Edward Bell - Senior Director, Market Economics
Published Date: 04 August 2022

 

OPEC+ agreed to increase production by 100k b/d in September, a negligible change in output levels and unlikely to make a material impact on oil market balances. The producers’ alliance noted that oil markets had “severely limited availability of excess capacity” as “chronic underinvestment” had reduced the ability of the oil industry to respond to supply shortfalls or marginal demand growth. OPEC+ also seemed to validate a continuation of coordinated production policy in setting another meeting date at the start of September.
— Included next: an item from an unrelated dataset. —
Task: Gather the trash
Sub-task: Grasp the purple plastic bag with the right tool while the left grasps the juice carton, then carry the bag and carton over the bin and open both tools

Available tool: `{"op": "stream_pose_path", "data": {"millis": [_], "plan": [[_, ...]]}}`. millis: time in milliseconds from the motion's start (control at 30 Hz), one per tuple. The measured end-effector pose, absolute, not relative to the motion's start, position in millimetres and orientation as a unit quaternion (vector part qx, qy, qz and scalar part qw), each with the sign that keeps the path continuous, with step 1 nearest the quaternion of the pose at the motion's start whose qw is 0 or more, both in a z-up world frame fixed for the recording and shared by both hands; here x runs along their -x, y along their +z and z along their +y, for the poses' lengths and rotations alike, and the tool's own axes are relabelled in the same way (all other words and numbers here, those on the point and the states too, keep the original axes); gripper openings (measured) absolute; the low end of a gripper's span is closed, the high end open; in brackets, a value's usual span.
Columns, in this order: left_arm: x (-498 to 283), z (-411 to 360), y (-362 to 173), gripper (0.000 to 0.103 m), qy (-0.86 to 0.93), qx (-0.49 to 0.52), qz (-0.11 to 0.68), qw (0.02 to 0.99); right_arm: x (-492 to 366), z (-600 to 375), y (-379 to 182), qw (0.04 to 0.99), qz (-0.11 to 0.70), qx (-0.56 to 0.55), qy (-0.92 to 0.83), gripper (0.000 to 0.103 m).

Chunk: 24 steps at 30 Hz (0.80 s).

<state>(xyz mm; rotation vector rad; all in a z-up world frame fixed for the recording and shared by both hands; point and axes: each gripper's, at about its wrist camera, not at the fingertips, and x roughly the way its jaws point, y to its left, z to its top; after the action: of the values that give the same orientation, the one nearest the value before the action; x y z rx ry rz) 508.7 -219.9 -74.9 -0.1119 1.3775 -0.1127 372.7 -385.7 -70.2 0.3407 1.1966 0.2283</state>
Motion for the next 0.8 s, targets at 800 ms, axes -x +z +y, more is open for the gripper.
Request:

At an individual country level the 100k b/d increase is marginal. Saudi Arabia’s production target is just 26k b/d higher in September at 11.03m b/d. The increase in Saudi Arabia’s output over the month will be 780k bbl; that compares with the capacity of a VLCC tanker of between 1.5m – 2m bbl so Saudi will barely be adding one additional shipment to markets in September. For the UAE, oil output will increase by just 7k b/d to 3.19m b/d, a level that should be easily achievable given the country’s investment into upstream capacity.

Oil prices initially moved higher in response to the limited production increase but then snapped and broke lower with both Brent and WTI futures falling by around 4% on the day. The OPEC+ decision failed to change the narrative around oil markets at the moment: downside risks abound thanks to fears of a recession sparked by high inflation and tightening monetary policy and now compounded by an escalation of geopolitical tension between the US and China. For oil to garner upside from here markets will need to focus on the still constrained oil supply picture which will be amplified should the global economy skirt the edges of a recession but manage to avoid a contraction.

The small increase planned for September will help to keep the integrity of OPEC+ in place as Russia also received a higher production allocation, even if sanctions and limited ability to export its crude many mean further production shut-ins. The target looks largely a nominal level to us and could easily be achieved almost as an afterthought by some of the larger OPEC+ producers that have freedom of action on output levels. The higher output also could serve, at least on paper, to meet expectations from the US for higher oil output. High gasoline costs have helped to push inflation higher globally, and particularly in the US, though they are now starting to turn lower. Increasing the pace of oil production probably formed a big part of US President Joe Biden’s discussions with Saudi officials when he visited the kingdom in July. But we doubt an extra 100k b/d of OPEC+ oil will change the inflation dynamics in the US in a meaningful way.